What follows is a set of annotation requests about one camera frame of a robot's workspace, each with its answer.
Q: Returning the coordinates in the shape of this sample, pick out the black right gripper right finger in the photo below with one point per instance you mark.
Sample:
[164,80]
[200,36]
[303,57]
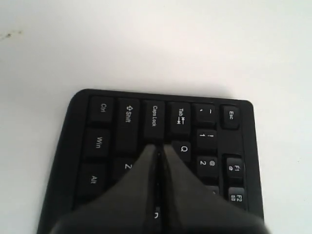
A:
++++
* Your objective:
Repeat the records word for word. Any picture in them should be left out.

* Response area:
What follows is a set of annotation requests about one camera frame of a robot's workspace, each with its answer.
Q: Returning the coordinates in the shape of this sample, pick out the black right gripper right finger in the photo below with one point per instance you mark.
Sample:
[164,80]
[200,36]
[303,57]
A:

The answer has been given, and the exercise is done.